Press Release

AFT President Randi Weingarten Slams Education Department for Deliberate Sabotage of Public Service Loan Forgiveness

Data Reveal Betsy DeVos Ignored Congress’ Intent to Fix Troubled Loan Program, Erected Barriers Instead

For Release:

Contact:

Andrew Crook
o: 202-393-8637 | c: 607-280-6603
acrook@aft.org

WASHINGTON—In response to new data released to Sen. Tim Kaine indicating 85 percent of applications for the Public Service Loan Forgiveness program were rejected by the Department of Education despite a Congressional fix, American Federation of Teachers President Randi Weingarten issued the following statement. Hundreds of thousands of AFT members are eligible for PSLF.

“This is a deliberate and cynical betrayal of Congress’—and the American people’s—intent. Instead of working with lawmakers to improve the loan forgiveness program that millions of teachers, firefighters and nurses deserve, Education Secretary Betsy DeVos decided to attack it. This shameful sabotage of a bipartisan government initiative cannot be allowed to stand.

“Twelve years ago, Congress made a commitment to help millions of workers pay off their student loan debt as recognition for their dedicated service.

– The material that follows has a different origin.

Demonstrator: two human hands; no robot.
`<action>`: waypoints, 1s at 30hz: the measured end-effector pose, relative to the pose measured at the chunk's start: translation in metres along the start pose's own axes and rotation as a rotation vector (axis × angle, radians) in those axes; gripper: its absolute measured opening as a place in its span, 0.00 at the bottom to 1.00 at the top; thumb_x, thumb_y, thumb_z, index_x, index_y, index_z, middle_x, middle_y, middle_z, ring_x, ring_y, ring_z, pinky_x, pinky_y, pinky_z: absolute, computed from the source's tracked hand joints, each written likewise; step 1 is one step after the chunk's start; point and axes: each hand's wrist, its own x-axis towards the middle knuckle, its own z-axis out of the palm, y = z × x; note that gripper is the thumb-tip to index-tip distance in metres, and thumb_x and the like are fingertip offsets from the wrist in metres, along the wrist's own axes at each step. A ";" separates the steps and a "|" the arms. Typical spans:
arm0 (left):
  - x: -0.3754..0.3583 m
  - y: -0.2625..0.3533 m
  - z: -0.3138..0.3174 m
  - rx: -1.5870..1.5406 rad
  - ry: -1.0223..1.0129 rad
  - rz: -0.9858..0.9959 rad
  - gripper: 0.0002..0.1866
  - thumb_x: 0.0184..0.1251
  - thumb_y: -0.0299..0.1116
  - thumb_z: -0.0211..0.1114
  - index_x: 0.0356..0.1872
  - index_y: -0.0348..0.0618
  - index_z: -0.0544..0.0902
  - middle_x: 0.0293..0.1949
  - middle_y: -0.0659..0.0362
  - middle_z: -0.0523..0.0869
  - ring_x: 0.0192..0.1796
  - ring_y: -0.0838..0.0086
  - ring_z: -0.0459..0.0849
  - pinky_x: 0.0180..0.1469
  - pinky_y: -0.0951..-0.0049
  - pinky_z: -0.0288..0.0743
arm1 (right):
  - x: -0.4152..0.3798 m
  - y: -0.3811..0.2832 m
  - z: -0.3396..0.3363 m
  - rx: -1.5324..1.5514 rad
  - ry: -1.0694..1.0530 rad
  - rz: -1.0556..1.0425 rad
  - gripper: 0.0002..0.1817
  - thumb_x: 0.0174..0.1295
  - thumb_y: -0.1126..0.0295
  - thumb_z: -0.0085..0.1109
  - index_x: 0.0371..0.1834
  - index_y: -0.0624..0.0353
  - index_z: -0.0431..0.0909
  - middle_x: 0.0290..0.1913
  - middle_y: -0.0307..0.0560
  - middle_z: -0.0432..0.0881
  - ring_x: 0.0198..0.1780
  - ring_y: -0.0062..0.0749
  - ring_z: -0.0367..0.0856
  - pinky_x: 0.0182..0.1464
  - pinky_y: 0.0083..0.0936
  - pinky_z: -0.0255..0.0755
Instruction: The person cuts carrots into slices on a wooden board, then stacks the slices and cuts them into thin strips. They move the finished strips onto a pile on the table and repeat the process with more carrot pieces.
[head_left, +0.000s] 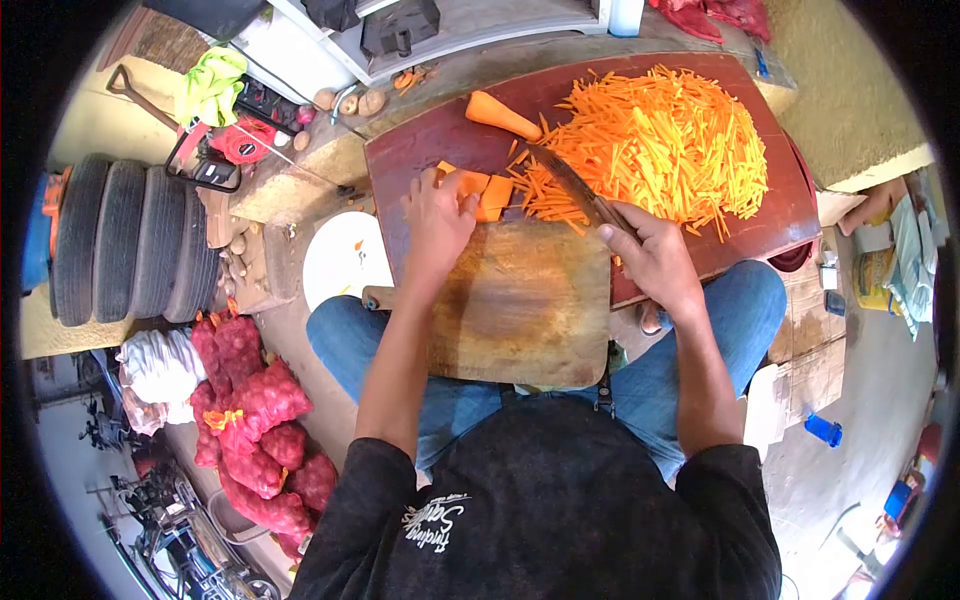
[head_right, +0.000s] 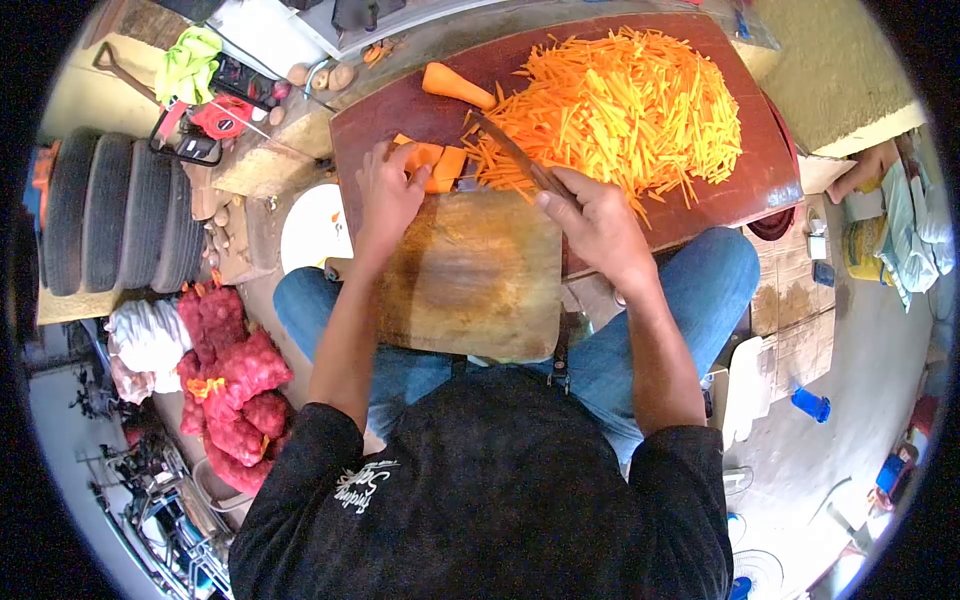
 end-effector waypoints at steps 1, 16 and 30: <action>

Betsy DeVos and Donald Trump have broken that promise and, just as they have done on healthcare, caused irreparable harm to families and communities.

“These borrowers qualify for debt relief, and desperately need it, yet just 200 out of the tens of thousands who jumped through the hoops DeVos erected had loans discharged. Others applied in good faith for PSLF, only to learn years later about botched paperwork and misprocessed payments—all at the hands of a department and its contractors doing everything in their power to shut the door on their futures.

“Next week, when DeVos returns to Congress to testify, I hope she plans to explain to the American people why she continues to use her department to insult, rather than help, the people she is sworn to serve.”

 

# # # #

The AFT represents 1.7 million pre-K through 12th-grade teachers; paraprofessionals and other school-related personnel; higher education faculty and professional staff; federal, state and local government employees; nurses and healthcare workers; and early childhood educators.